**What to do**
Return each line of the records holding the string "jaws".

**Provided entries**

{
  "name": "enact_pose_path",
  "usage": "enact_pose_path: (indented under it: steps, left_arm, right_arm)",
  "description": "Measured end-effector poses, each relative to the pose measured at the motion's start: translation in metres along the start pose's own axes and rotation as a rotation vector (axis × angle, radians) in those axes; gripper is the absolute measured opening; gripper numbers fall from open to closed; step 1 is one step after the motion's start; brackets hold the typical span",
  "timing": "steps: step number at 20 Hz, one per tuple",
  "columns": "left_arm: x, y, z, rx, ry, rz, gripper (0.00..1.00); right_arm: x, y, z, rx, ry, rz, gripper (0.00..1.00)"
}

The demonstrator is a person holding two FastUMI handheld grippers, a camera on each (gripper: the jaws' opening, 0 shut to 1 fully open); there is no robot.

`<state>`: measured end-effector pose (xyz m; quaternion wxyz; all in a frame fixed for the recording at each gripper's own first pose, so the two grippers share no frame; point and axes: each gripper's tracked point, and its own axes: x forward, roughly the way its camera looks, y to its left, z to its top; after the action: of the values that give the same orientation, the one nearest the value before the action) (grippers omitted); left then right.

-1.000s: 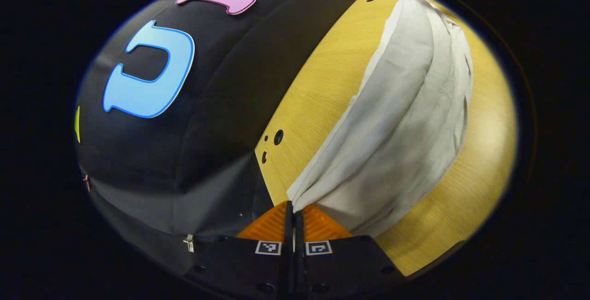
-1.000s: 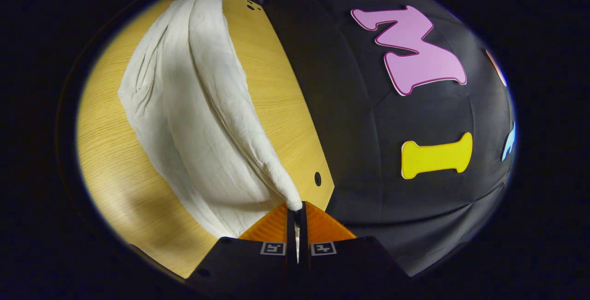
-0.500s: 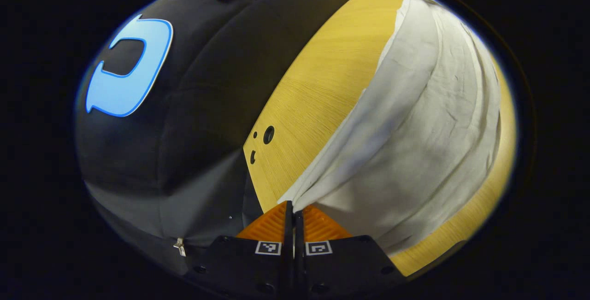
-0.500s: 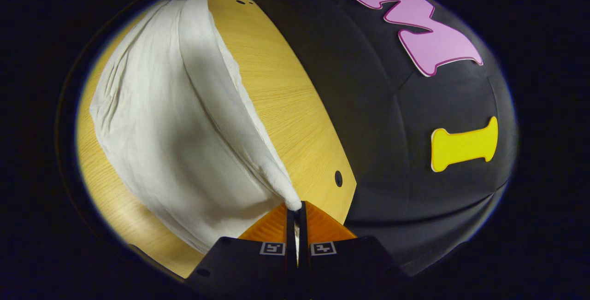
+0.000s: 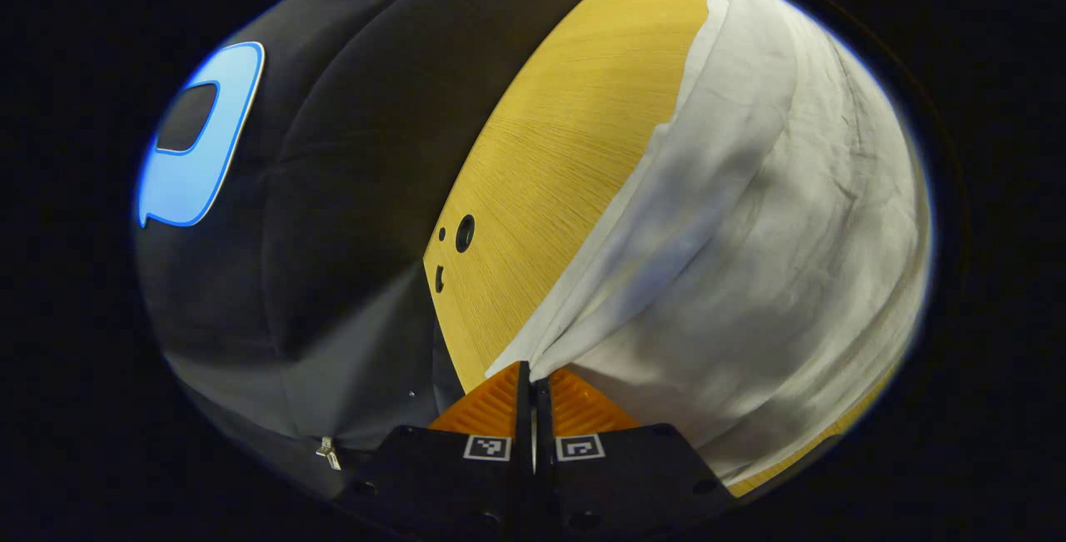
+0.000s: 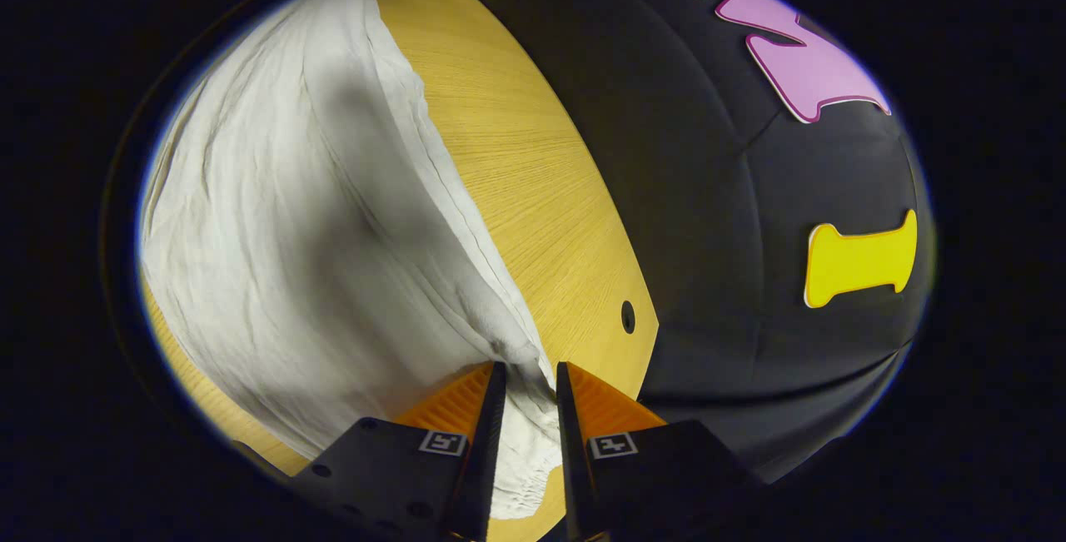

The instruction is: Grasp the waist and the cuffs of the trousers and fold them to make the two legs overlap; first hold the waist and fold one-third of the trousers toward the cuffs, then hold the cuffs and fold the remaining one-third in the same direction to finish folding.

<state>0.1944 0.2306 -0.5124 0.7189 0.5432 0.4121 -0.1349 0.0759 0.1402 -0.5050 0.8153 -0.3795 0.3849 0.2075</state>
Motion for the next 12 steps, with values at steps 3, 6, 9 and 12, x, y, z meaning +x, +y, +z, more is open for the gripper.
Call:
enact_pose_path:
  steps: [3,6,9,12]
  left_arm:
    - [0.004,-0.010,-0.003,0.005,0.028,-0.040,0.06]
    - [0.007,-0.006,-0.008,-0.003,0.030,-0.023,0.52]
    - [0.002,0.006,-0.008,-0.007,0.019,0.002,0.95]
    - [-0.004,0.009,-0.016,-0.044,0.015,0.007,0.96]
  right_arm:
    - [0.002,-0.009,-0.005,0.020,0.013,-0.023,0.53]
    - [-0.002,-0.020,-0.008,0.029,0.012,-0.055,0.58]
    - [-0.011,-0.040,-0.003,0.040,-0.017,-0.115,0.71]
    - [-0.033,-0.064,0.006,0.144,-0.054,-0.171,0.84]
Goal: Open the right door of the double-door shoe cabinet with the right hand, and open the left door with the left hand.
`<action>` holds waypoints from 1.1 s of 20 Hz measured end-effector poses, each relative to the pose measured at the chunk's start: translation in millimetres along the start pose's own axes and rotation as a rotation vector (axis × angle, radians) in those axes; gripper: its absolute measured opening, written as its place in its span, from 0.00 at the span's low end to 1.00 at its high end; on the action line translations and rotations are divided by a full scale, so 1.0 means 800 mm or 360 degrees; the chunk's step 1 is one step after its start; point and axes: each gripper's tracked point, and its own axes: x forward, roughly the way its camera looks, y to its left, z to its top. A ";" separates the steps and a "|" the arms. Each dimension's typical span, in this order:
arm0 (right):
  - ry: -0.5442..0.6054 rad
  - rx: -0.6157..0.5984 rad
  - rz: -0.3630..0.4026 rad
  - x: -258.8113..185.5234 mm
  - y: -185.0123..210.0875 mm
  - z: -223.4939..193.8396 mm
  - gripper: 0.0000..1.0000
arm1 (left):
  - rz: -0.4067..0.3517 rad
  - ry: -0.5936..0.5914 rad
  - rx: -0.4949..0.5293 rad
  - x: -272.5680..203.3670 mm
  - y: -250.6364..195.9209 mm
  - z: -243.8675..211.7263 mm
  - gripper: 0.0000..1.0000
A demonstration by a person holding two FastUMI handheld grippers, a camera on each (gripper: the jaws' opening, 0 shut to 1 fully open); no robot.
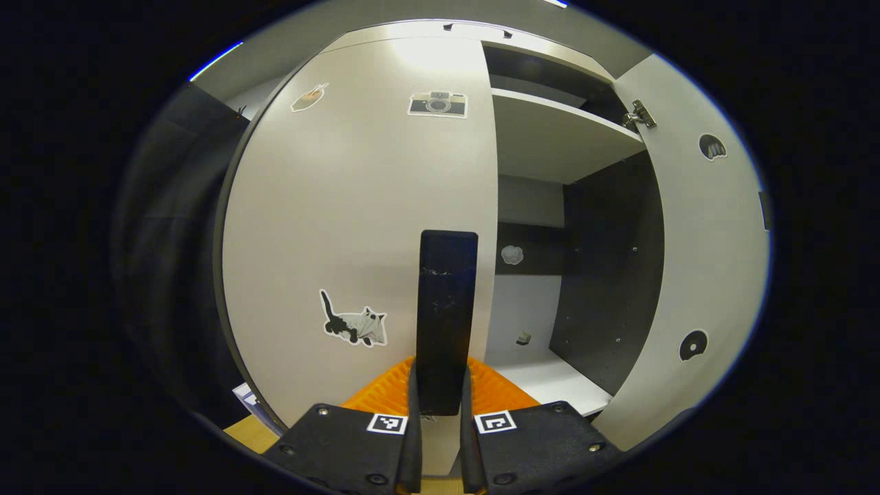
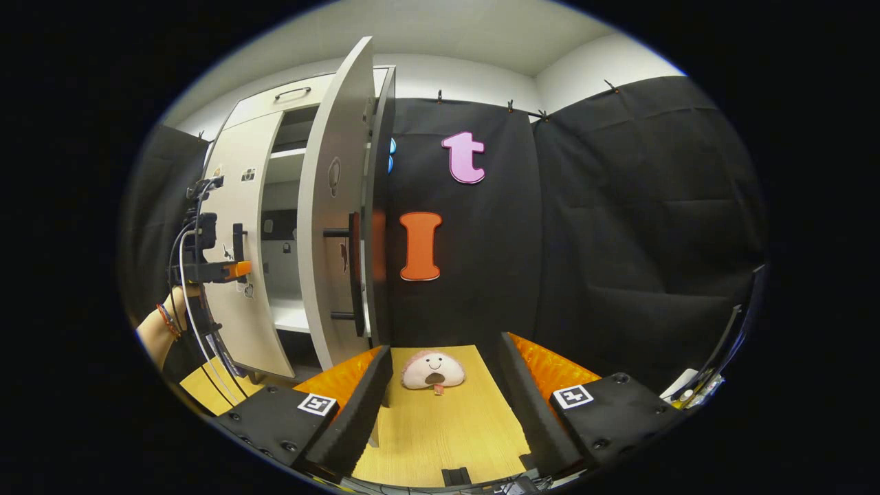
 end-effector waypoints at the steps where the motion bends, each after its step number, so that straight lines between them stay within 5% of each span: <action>1: -0.0001 0.0005 -0.0003 -0.004 -0.004 0.000 0.99 | 0.0003 0.0007 0.0020 0.001 0.000 -0.001 0.20; 6: -0.0026 -0.0009 -0.0033 -0.013 -0.010 0.004 0.94 | -0.0018 -0.0003 -0.0009 -0.016 0.003 -0.004 0.15; 7: -0.0020 -0.0015 -0.0027 -0.014 -0.004 0.003 0.99 | -0.0025 -0.0011 -0.0008 -0.025 0.005 -0.004 0.15; 22: -0.0069 -0.0005 -0.0071 -0.061 0.135 0.020 0.94 | -0.0317 0.0028 -0.0013 -0.111 0.033 -0.010 0.14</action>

**Output of the task**
The demonstrator is a person holding two FastUMI handheld grippers, a camera on each (gripper: the jaws' opening, 0 shut to 1 fully open); there is no robot.
A demonstration by a person holding two FastUMI handheld grippers, a camera on each (gripper: the jaws' opening, 0 shut to 1 fully open); no robot.

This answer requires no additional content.